During 1995-2005, nothing significant happened other than privatisation. From 2005 onwards, economic policies took a major turn in promoting non-exportable growth. This non-exportable growth was seen in domestic agriculture, construction, transport and domestic trade, finance and real estate, and public sector expansion. And the government played a major role in investing in non-exportable sectors and initiating a massive job expansion, all with borrowed money.

The outcome was the aggravating policy and political bias against export growth, the so-called “anti-export bias” along with “unsustainable growth spurt” from non-exportable sectors. Given the unfavourable investment climate created by policy and regulatory barriers as well as by increased nepotism and corruption, private investment did not pick up.

Accordingly, there was no export growth to generate foreign exchange to pay off for imports and maturing foreign debt. While the growing budget deficit was financed by domestic borrowings and money printing, the foreign exchange shortage was cushioned by remittances, tourist earnings, further borrowings and foreign reserves of the Central Bank.

The great fall

Over the past 25 years, an economic crisis led by a growing foreign exchange shortage and increasing government borrowings, built up slowly; the slowdown got accelerated over the past five years and, then the economy collapsed, on the eve of the 75th Independence Anniversary.

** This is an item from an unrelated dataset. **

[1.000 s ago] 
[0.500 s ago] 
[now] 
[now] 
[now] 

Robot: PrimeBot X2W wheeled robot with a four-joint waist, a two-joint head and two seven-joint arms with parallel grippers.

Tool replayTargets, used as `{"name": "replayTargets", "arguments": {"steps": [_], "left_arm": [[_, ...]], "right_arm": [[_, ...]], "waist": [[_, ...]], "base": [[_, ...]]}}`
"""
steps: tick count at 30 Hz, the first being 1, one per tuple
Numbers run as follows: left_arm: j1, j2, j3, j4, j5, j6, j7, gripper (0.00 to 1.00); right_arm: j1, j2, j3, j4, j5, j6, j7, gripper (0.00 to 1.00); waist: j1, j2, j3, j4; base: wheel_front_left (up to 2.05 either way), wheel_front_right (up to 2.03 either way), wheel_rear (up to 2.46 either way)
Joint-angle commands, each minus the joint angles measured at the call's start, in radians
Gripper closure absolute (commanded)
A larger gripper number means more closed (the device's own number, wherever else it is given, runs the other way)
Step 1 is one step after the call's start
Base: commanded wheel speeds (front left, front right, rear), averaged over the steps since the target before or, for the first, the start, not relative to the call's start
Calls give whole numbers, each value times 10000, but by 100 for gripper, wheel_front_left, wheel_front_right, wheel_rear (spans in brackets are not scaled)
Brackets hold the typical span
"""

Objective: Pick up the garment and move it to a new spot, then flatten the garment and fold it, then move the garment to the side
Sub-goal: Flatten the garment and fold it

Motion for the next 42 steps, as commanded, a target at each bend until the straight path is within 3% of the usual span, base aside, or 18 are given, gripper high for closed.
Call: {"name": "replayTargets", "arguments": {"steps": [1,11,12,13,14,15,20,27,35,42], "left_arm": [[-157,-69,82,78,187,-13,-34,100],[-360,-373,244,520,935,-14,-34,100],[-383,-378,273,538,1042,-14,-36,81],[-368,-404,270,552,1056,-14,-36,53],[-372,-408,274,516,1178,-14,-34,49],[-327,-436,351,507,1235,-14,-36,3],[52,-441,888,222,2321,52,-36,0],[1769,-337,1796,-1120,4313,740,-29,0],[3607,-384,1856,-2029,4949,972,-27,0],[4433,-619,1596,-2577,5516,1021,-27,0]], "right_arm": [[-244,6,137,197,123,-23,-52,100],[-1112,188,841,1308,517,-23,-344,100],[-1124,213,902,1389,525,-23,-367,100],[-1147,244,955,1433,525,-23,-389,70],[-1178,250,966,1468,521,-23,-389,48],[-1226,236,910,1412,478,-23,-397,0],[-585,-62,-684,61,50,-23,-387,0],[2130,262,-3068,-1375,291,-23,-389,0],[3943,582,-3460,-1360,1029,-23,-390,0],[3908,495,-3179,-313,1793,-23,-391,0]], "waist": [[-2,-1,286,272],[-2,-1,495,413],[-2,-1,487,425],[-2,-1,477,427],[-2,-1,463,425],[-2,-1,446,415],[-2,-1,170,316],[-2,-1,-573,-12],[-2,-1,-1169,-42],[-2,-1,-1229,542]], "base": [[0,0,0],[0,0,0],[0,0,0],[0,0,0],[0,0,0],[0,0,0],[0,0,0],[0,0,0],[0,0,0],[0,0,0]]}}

In fact, the Sri Lankan economy would have collapsed much earlier, at several occasions. But fortunately, or rather “unfortunately”, it didn’t happen on any of those occasions because random events from somewhere prevented it. The economy would have collapsed even in 2009 and in 2016, but the IMF rescue missions prevented it on both occasions. These IMF rescue missions improved the country’s ability to borrow from international sources so that on both occasions, we increased foreign borrowings, but postponed the inevitable collapse.

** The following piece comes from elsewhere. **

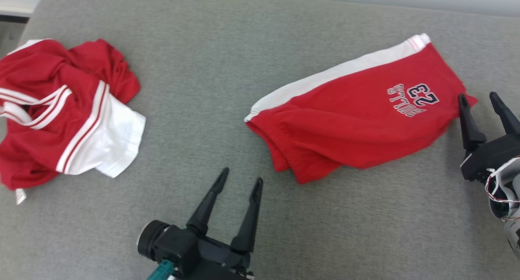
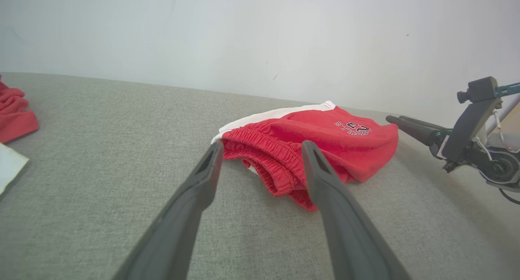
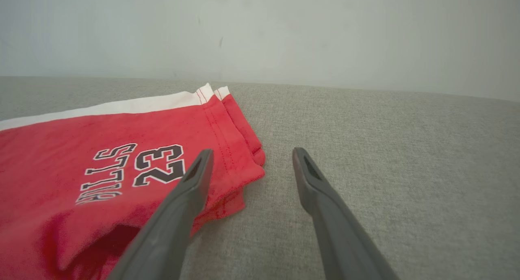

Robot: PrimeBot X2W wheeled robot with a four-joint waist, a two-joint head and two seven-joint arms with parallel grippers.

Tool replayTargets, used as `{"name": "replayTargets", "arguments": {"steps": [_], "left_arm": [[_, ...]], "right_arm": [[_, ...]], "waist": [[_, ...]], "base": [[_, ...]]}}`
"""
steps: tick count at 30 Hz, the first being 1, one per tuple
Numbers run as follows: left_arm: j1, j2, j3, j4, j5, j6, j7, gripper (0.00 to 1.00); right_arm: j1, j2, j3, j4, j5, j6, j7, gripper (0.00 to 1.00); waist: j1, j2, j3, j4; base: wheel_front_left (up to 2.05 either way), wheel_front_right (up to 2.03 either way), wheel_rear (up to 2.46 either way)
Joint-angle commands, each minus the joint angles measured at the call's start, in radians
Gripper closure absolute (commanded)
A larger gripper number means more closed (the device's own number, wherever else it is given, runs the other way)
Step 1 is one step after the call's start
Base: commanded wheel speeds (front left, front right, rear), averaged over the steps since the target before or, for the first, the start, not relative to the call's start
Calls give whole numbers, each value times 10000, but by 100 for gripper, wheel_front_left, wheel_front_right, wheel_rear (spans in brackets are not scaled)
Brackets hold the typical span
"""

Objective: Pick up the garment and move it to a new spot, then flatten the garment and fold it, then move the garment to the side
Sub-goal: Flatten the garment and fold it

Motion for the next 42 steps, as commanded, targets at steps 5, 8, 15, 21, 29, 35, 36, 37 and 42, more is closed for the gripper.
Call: {"name": "replayTargets", "arguments": {"steps": [5,8,15,21,29,35,36,37,42], "left_arm": [[255,-196,-187,-131,317,-111,-18,0],[251,-257,-178,-108,403,-126,-18,0],[250,-339,-199,44,492,-230,-18,0],[444,-372,-67,98,521,-100,-18,0],[695,-311,143,-58,560,48,-18,0],[782,-281,109,-77,532,17,-18,0],[766,-293,95,-74,518,16,-18,0],[735,-315,72,-44,489,18,-18,0],[847,-343,34,56,429,46,-18,0]], "right_arm": [[-559,-159,323,1152,479,-23,-7,0],[-861,-135,441,1802,682,-23,84,0],[-1708,264,464,3586,1187,-23,831,100],[-1482,295,345,3680,1640,-23,101,100],[-287,-183,-537,2796,1751,-23,-22,100],[248,-318,-1363,2053,1082,-23,-14,100],[262,-273,-1403,1928,957,-23,-13,100],[231,-196,-1442,1609,669,-23,-14,100],[102,194,-1342,757,-30,-23,-13,100]], "waist": [[3,0,64,811],[3,0,56,1037],[3,0,41,1366],[3,0,-451,803],[3,0,-955,-108],[3,0,-1218,-575],[3,0,-1247,-592],[3,0,-1301,-605],[3,0,-1514,-586]], "base": [[0,0,0],[0,0,0],[0,0,0],[0,0,0],[0,0,0],[0,0,0],[0,0,0],[0,0,0],[0,0,0]]}}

During the period after 2019, there were a series of policy errors and shocks to the economy. And the collapse was inevitable, as the economy had no resilience to bear up the consequences of policy errors and to stand against global shocks, including the COVID-19 pandemic that swept across the world.

On the 100th
Independence Day

We are now back to square one as a nation, or perhaps, faced with an unprecedented crisis, even below the square one. Right at this juncture, it is necessary to assure three most important things regarding the journey towards the 100th Independence Day in 2048:

n  We need to make sure that we have enough foreign exchange to live today and tomorrow at least maintaining our “hand-to-mouth” status quo without falling into a deeper crisis. We are not yet out of the danger, although there is just a “temporary ease” in some of the difficulties.

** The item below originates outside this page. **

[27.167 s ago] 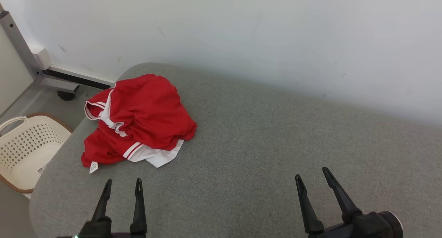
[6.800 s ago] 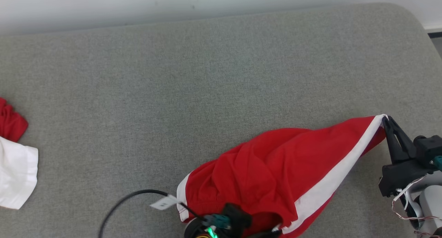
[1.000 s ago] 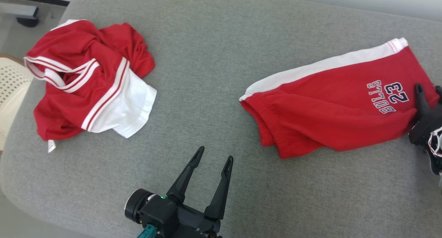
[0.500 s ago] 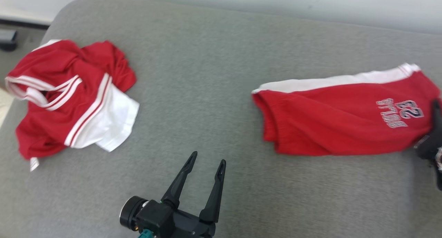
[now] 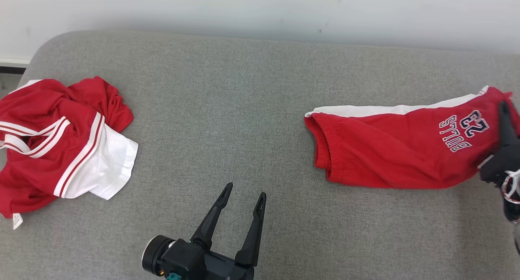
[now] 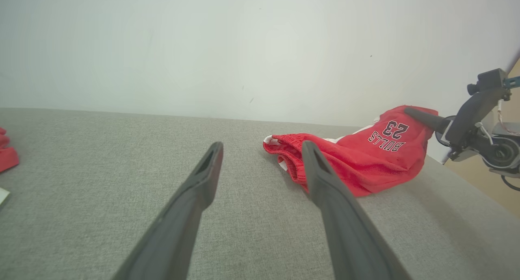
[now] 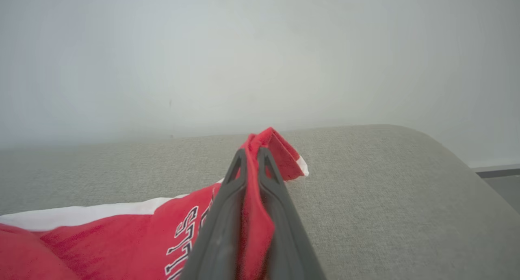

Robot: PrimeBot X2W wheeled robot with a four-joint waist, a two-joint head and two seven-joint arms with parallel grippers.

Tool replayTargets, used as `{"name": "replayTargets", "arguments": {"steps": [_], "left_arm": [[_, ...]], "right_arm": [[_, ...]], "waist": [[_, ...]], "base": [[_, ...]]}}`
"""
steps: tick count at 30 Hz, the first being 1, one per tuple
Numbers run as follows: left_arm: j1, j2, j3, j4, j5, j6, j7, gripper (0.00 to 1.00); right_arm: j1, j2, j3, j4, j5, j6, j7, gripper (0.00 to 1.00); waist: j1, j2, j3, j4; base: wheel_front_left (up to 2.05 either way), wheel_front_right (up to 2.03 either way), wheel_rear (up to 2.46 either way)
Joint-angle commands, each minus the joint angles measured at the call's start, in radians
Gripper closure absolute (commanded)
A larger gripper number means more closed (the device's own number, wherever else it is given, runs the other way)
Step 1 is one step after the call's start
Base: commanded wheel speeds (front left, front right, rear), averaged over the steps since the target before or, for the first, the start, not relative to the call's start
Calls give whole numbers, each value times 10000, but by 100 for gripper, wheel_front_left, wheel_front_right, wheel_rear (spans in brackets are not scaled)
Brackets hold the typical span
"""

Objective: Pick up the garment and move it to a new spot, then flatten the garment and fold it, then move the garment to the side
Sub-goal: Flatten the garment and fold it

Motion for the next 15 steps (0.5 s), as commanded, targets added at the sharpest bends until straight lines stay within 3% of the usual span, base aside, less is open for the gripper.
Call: {"name": "replayTargets", "arguments": {"steps": [1,5,15], "left_arm": [[201,-11,-15,48,-92,37,-18,0],[239,-27,-43,112,-172,45,-18,0],[411,-19,-159,210,-263,68,-15,0]], "right_arm": [[-85,164,116,-204,-205,-23,-20,100],[-216,552,539,-563,-545,-23,-19,100],[-388,1547,2854,-1470,-699,-23,14,100]], "waist": [[0,0,-141,14],[0,0,-318,52],[0,0,-648,370]], "base": [[0,0,0],[0,0,0],[0,0,0]]}}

n  We need to make sure that on a medium-term basis we are on a recovery path to get out of the crisis. There have been many discussions and preparations, but the large part of the implementation drive is yet to begin.

n  We need to make sure that we are progressing “beyond the recovery” phase along a long-term growth path with investment promotion and export expansion. This requires reviving the halted reform process with policy and regulatory reforms.

A satisfactory performance in all three areas above, is necessary to ensure Sri Lanka’s journey towards a “high-income” economy by 2048.

By the way, the IMF rescue mission together with a debt restructuring effort, which is in progress now, will improve Sri Lanka’s credit worthiness again. I hope we would not end up with further borrowings and asking for the IMF assistance again.